The trials in The Crucible take place against the surroundings of a deeply religious and gullible society, and most of the characters in the play seem to believe that picking out witches from their community is God's work. However, there are plenty of feuds and rivalries in the small town that have nothing to do with religion, and many Salem residents take advantage of the trials to express long-held grudges and revenge on their enemies. Abigail Williams finds revenge on Elizabeth Proctor; Thomas Putnam gets a hold of revenge with both the Nurse's as well as George Jacobs and the Corey's. The Salem Witch Trials were with out a doubt, the perfect way for revenge.
Abigail gets revenge on the Proctors when her affair with John has finally come to an end. The whole reason chaos broke out through Salem is because of Abigail.

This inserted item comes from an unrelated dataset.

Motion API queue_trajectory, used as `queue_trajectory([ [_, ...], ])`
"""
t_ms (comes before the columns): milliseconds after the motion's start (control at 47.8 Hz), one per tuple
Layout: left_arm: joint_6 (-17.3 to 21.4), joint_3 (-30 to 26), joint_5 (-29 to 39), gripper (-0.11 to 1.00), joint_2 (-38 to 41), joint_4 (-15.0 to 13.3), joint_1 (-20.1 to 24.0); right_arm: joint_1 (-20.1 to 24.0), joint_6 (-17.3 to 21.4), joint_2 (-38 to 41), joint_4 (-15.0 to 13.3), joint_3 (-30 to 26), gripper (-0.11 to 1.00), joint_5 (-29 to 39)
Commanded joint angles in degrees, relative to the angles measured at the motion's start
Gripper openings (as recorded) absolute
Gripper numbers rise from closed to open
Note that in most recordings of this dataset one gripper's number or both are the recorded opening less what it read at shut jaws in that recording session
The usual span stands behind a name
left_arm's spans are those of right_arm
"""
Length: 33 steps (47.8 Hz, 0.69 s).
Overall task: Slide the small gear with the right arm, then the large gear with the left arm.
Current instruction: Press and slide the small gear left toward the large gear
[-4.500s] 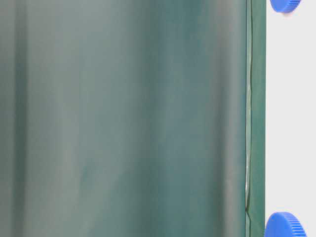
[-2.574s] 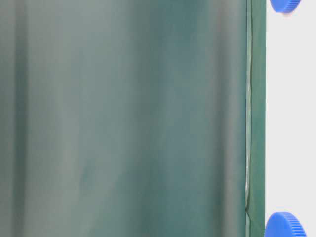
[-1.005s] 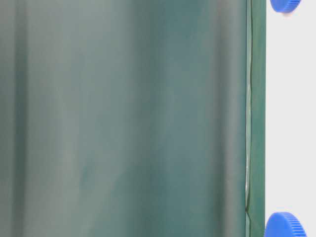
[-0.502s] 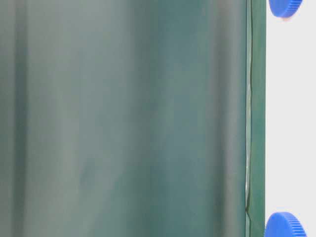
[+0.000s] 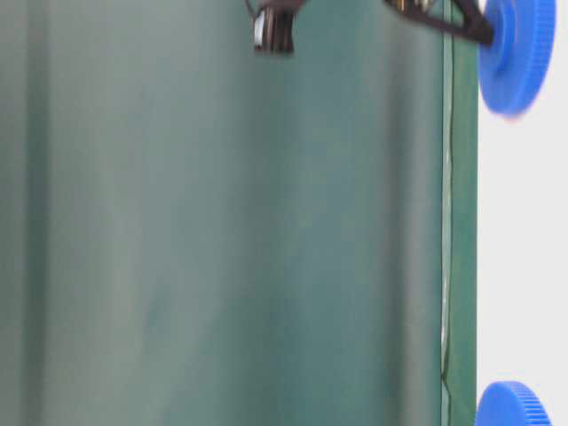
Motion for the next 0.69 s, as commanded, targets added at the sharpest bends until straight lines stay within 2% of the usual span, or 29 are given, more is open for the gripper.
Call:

One vengeful accusation from Abigail to her rival, Elizabeth Proctor, turns the whole village upside down. This confusion and madness is one of the main reasons so many lives were taken at the trials.
Abigail was upset that Elizabeth fired her and that she could no longer be with John. Elizabeth states, "She is blackening my name in the village! She is telling lies about me! She is a cold, sniveling woman, and you bend to her! Let her t urn you like a -" (Act I) This clearly shows how Abigail is trying to manipulate John into having feelings for her once again. She blames the pandemonium of the village on Elizabeth, when in all doing, it was because of Abigail from the start. Abigail is a shameless liar who charges witchcraft against those who oppose her, even Elizabeth Proctor in an attempt to take her place as Proctor's wife. Thomas Putnam gains revenge on Francis Nurse by getting Rebecca, Francis's honorable wife, convicted of the supernatural murders of Ann Putnam's babies. Francis Nurse states, "For murder, she's charged! For the marvelous and supernatural murder of Goody Putnam's babies.
What am I to do Mr. Hale?" (Act II) After reading The Crucible, one can easily determine that Rebecca Nurse is one of the most well respected and sane citizens in Salem. In the beginning of the play, Rebecca suggests, due to her parenting experience, that Betty's illness is merely the sign of childhood. She states, "I think she " ll wake in time.
Pray calm yourselves. I have eleven children, and I am twenty-six times a grandma, and I have seen them all through their silly seasons, and when it come to them they will run the devil bowlegged keeping up with their mischief. I think she " ll wake when she tires of it. A child's spirit is like a child, you can never catch it by running after it; you must stand still, and for love, it will soon itself come back." (Act I).